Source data
▶

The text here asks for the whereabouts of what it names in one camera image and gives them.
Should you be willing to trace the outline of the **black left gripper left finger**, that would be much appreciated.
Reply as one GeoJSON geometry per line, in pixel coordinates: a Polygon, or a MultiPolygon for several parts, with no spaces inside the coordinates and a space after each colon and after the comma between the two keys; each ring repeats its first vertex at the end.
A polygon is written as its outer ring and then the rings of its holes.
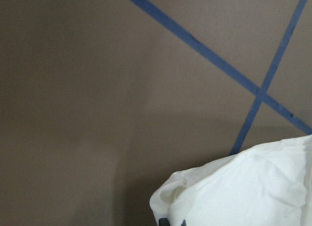
{"type": "Polygon", "coordinates": [[[160,218],[158,221],[159,226],[169,226],[169,220],[167,218],[160,218]]]}

◀

Work task
Repeat the records above exactly, without pictures.

Your solution
The text here asks for the whereabouts of what it names in one camera image and gives them.
Should you be willing to trace the outline of the **black left gripper left finger**, that would be much appreciated.
Reply as one GeoJSON geometry per line, in pixel coordinates: a Polygon, or a MultiPolygon for several parts, with no spaces inside the coordinates and a space after each colon and after the comma between the two keys; each ring repeats its first vertex at the end.
A polygon is written as its outer ring and then the rings of its holes.
{"type": "Polygon", "coordinates": [[[160,218],[158,221],[159,226],[169,226],[169,220],[167,218],[160,218]]]}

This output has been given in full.